**WHAT IS EXPECTED**. Look below for the line that contains "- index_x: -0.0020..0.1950", then copy it and each following line exactly, through and including the line that contains "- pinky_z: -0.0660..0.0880".

==== PROVIDED MATERIAL ====

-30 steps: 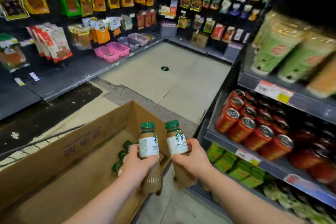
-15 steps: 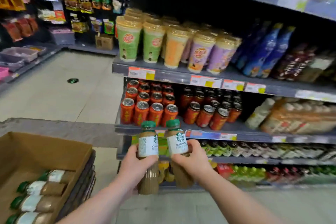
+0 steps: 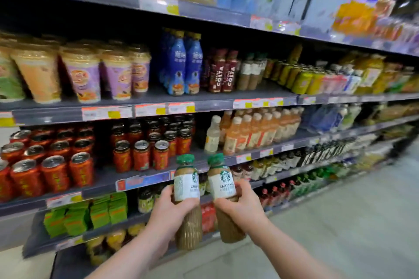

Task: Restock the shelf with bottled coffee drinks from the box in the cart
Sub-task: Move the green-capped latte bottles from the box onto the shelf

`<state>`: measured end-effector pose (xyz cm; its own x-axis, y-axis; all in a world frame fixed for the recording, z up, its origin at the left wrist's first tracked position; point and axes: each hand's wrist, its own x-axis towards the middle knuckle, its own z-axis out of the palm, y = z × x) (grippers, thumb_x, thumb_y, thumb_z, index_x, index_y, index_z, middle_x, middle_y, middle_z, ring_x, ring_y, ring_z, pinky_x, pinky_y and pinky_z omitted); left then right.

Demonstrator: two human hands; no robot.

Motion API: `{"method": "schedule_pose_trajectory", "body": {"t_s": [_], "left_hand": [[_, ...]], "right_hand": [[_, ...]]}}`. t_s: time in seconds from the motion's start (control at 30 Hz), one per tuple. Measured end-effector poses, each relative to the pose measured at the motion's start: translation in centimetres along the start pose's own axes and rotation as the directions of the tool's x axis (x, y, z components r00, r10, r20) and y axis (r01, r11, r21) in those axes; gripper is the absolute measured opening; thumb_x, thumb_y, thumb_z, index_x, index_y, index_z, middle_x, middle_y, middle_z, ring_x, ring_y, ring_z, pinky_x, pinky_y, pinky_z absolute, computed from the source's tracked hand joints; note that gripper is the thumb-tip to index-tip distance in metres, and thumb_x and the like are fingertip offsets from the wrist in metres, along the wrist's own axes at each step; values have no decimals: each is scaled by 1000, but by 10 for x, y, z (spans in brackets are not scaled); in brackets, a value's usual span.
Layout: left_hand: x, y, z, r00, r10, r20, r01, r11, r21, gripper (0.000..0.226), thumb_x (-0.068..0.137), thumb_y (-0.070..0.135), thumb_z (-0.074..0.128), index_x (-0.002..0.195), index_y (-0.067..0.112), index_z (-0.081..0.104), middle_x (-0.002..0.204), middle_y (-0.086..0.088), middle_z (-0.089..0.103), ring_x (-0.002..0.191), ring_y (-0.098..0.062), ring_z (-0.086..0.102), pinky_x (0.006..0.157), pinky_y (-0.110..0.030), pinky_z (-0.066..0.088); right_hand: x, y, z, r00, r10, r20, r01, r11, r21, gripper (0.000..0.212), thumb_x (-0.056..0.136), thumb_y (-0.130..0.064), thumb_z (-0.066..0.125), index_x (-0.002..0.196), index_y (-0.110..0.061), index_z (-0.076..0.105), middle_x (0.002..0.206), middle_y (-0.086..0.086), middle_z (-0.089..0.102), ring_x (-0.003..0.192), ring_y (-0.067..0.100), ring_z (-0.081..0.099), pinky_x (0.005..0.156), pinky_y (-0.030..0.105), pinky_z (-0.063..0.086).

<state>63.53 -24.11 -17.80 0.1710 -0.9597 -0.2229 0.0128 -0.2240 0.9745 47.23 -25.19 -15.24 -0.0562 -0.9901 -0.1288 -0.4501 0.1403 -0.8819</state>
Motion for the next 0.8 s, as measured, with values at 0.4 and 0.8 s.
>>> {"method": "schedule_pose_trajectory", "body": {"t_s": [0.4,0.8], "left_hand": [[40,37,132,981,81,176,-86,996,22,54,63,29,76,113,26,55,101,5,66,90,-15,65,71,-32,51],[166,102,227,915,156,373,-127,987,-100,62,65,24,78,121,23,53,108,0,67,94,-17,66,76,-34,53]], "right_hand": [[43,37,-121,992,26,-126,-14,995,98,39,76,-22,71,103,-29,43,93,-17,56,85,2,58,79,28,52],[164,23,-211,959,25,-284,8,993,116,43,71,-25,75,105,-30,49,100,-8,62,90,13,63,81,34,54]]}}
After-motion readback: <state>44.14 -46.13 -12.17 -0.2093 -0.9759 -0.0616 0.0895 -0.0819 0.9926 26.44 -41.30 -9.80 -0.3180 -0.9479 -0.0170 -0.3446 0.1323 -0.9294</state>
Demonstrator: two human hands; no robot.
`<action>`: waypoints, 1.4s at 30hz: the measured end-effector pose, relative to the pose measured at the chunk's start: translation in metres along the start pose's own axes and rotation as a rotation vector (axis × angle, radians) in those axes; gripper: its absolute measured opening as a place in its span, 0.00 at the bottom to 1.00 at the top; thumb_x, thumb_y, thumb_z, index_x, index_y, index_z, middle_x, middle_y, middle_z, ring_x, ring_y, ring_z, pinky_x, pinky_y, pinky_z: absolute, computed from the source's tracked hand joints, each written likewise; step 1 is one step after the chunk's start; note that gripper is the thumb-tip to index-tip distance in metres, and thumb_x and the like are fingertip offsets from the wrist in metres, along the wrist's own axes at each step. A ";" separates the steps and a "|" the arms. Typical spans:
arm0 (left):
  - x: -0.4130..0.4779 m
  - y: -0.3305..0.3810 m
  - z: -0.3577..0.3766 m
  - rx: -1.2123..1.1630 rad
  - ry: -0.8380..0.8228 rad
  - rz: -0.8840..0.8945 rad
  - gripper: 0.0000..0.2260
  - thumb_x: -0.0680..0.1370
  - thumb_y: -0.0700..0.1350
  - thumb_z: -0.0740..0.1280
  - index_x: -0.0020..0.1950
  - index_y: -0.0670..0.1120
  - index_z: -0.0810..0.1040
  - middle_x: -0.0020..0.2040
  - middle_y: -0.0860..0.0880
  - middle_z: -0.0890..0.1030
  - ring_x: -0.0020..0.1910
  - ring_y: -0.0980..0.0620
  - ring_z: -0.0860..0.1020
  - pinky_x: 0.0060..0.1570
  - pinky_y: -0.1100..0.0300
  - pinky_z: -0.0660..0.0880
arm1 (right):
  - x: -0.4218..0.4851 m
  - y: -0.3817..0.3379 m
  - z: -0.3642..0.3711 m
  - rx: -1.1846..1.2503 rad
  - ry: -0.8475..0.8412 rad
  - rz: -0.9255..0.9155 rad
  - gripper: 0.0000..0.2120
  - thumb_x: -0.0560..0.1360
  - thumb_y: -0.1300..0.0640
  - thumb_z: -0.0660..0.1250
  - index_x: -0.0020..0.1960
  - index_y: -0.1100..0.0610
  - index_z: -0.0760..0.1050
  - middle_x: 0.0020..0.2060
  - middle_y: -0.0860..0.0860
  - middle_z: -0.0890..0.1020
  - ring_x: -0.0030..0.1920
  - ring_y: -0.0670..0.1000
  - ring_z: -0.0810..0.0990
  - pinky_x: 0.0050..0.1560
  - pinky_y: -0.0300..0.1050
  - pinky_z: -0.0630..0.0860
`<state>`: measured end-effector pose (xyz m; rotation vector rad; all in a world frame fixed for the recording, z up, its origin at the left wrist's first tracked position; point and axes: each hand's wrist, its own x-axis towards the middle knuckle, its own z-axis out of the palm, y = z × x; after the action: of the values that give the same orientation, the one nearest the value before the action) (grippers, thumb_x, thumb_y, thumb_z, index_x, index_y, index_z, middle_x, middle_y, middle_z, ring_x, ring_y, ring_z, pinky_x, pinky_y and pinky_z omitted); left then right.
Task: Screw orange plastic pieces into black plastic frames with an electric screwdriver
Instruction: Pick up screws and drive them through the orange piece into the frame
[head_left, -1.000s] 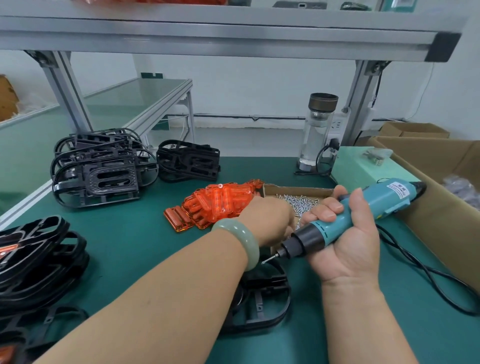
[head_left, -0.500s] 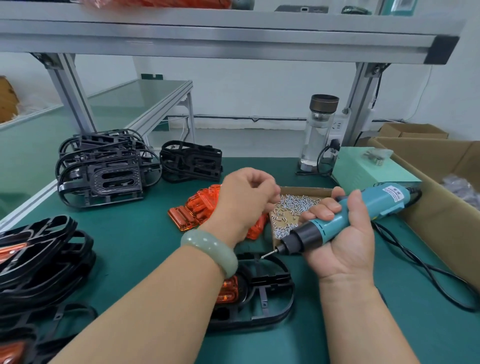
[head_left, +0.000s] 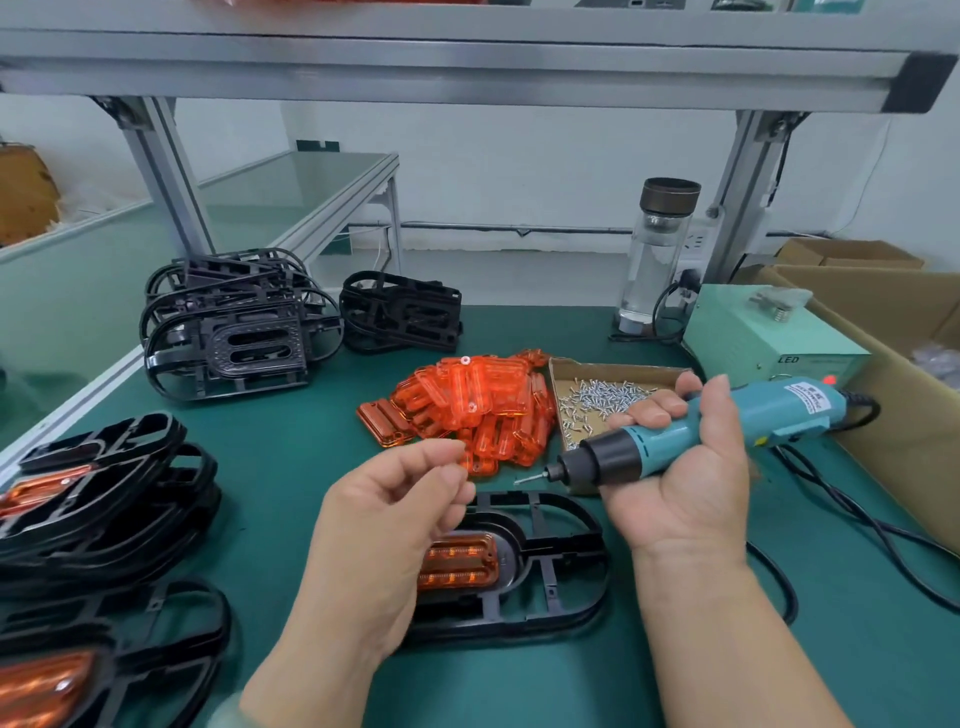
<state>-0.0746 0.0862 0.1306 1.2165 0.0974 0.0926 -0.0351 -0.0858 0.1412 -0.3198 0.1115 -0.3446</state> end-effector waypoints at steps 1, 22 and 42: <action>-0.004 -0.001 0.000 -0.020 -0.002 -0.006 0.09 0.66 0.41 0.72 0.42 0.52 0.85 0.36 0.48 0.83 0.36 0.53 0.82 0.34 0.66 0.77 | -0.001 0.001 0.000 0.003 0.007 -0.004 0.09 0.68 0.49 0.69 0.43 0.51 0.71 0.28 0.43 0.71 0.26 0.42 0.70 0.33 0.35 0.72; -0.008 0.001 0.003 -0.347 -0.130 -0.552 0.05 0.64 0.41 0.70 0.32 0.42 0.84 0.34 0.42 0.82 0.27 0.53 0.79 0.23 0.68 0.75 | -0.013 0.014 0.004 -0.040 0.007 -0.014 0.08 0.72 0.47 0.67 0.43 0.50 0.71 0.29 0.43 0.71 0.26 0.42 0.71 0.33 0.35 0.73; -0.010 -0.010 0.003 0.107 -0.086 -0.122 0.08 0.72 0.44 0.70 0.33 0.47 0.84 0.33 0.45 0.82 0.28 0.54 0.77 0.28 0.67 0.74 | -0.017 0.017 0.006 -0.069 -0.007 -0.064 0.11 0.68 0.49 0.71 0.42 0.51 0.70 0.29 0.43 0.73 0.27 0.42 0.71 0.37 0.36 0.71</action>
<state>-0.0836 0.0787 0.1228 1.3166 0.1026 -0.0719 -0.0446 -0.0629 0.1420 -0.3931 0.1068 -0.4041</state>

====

**SOLUTION**.
  - index_x: -0.0020..0.1950
  - index_y: -0.0670..0.1120
  - index_z: -0.0810..0.1040
  - middle_x: -0.0020..0.2040
  - middle_y: -0.0860..0.0880
  - middle_z: -0.0890..0.1030
  - ring_x: -0.0020..0.1910
  - ring_y: -0.0980..0.0620
  - ring_z: -0.0860..0.1020
  - pinky_x: 0.0060..0.1570
  - pinky_y: -0.1100..0.0300
  - pinky_z: -0.0660..0.0880

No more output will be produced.